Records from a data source
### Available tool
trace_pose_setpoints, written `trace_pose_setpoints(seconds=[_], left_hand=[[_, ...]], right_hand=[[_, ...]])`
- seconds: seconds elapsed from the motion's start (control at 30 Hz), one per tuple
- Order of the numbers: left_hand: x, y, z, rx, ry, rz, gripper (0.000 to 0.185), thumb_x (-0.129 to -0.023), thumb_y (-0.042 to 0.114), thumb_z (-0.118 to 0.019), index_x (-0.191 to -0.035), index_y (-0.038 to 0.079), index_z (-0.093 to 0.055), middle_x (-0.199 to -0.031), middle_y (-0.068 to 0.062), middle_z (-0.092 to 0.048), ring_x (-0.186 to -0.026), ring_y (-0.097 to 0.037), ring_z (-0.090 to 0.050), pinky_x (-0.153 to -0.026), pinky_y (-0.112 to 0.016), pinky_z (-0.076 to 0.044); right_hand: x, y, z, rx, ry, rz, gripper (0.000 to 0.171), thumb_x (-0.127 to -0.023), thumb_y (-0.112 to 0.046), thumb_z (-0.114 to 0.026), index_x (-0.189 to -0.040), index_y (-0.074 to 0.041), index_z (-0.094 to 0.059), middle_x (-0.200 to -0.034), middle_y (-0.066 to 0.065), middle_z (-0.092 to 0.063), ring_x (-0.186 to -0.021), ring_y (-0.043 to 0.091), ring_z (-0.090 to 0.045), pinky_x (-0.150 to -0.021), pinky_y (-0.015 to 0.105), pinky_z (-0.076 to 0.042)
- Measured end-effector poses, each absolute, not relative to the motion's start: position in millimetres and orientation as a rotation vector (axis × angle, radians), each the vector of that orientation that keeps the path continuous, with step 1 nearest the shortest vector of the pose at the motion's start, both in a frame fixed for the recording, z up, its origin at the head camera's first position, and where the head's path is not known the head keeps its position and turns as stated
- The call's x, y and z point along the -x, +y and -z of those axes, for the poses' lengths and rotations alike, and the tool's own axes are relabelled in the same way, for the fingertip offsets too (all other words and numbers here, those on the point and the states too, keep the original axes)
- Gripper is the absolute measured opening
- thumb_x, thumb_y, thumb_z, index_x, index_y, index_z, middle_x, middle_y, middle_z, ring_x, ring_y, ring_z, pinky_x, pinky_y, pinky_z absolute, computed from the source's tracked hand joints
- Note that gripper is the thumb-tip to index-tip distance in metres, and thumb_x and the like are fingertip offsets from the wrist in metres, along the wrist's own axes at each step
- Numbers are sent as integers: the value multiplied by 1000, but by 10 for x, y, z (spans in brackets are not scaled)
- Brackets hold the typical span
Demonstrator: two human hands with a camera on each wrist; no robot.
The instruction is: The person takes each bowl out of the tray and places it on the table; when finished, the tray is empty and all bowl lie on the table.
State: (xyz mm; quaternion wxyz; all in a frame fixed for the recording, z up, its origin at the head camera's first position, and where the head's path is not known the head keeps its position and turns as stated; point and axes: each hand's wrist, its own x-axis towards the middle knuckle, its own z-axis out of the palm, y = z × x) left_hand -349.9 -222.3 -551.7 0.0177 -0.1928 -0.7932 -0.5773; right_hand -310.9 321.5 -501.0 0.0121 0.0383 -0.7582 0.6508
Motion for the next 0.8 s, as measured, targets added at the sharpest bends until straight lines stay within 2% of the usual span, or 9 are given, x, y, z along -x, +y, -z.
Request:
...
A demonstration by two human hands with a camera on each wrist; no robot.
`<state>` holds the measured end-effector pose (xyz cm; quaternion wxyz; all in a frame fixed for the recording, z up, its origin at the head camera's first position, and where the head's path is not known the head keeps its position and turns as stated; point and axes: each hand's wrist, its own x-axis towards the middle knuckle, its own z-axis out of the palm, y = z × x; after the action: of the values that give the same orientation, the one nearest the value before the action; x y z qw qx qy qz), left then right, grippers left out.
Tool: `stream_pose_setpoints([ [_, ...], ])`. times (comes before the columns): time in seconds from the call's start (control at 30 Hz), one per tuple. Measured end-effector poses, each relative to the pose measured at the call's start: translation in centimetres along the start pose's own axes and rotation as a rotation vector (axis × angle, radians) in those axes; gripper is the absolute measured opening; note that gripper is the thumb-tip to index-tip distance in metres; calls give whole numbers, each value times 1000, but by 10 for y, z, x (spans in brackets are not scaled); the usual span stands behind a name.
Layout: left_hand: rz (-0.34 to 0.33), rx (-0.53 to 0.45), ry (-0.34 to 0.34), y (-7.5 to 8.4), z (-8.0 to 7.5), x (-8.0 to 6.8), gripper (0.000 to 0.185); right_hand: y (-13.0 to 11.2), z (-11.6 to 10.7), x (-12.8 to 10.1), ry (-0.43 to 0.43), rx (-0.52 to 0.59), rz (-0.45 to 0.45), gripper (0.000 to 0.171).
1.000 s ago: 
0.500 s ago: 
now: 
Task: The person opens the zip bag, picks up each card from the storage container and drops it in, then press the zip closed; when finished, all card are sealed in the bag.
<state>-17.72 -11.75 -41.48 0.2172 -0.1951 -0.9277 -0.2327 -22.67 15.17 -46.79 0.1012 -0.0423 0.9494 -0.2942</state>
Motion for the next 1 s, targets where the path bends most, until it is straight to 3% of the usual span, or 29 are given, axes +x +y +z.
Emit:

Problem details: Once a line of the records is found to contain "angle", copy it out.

Answer to this exercise:
- Measured end-effector poses, each absolute, not relative to the motion's start: position in millimetres and orientation as a rotation vector (axis × angle, radians), each the vector of that orientation that keeps the path continuous, with step 1 nearest the shortest vector of the pose at the motion's start, both in a frame fixed for the recording, z up, its origin at the head camera's first position, and where the head's path is not known the head keeps its position and turns as stated
Tool: `stream_pose_setpoints([ [_, ...], ])`. times (comes before the columns): time in seconds from the call's start (control at 30 Hz), one per tuple. Measured end-effector poses, each relative to the pose measured at the call's start: translation in centimetres along the start pose's own axes and rotation as a rotation vector (axis × angle, radians) in those axes; gripper is the absolute measured opening; note that gripper is the thumb-tip to index-tip distance in metres; calls give whole numbers, each value times 1000, but by 10 for y, z, x (spans in brackets are not scaled); the usual span stands behind a name.

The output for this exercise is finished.